She made her cause the beautification of America, especially parks and highways. But she couldn't avoid politics when her husband plunged the United States deeper and deeper into the war in Vietnam. Lady Bird was giving a reception one day when the folk singer Eartha Kitt angrily accosted her in the receiving line, essentially for aiding and abetting her husband the war criminal. I don't think she approved of the Vietnam war, and I am sure the deaths anguished her. But she loyally supported her husband, particularly when he decided to give up the Presidency.

After LBJ died, she lived quietly at the LBJ ranch, supporting the causes she had championed as First Lady and tending to the Johnson Library, which everyone should visit when in the vicinity of Austin.
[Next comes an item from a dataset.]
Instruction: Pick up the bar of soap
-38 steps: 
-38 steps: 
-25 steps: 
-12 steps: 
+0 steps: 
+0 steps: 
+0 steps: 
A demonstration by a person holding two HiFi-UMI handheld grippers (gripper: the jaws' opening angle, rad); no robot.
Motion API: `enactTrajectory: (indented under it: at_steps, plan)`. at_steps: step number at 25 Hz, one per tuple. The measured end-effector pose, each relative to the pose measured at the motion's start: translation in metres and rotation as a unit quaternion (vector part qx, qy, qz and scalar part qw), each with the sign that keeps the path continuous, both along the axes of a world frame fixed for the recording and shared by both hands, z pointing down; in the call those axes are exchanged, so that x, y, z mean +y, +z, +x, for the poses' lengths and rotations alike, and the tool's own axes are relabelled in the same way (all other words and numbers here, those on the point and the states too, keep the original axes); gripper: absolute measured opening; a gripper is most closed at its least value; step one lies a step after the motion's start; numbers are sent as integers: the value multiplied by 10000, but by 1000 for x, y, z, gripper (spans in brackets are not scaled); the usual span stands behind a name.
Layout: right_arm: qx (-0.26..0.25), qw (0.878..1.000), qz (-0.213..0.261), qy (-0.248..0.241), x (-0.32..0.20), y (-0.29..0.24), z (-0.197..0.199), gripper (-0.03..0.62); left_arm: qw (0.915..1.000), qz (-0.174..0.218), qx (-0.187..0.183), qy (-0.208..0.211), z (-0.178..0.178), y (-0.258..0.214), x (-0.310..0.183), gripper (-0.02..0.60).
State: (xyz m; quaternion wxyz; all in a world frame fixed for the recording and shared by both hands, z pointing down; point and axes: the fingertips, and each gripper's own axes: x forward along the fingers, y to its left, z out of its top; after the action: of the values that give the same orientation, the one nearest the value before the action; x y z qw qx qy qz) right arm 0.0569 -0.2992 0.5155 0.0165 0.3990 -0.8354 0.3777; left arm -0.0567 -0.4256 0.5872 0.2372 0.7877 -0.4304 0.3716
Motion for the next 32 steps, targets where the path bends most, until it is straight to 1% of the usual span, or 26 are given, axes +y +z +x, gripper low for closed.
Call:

It's great. She was loyal to old friends...I remember seeing her at Jackie Kennedy's funeral, hobbling along with the help of a cane. I hope she is reunited with her husband under much happier circumstances now...she ran the good race. Rest in peace, Lady Bird Johnson.

Tuesday, July 10, 2007

Holy parochialism!

The London Times is reporting this evening that the Vatican and its chief, Pope Benedict, have decreed that Protestantism and Orthodoxy are not "proper" churches, that they have significant theological "defects." The Vatican is its own state, but I guess its diplomats have been AWOL recently...it wasn't long ago that the Pope insulted Muslims, outraged native peoples in Latin America, and raised the hackles among Jews by expressing enthusiasm for the return of the Latin mass.

I knew that fundamentalism and particularism were gaining strength, but Benedict's predecessor certainly held out as long as he could, visiting the Rome synagogue, initiating dialogue with Orthodox clergy and believers...if he held conservative views himself, he certainly did everything he could to communicate his respect for others' beliefs.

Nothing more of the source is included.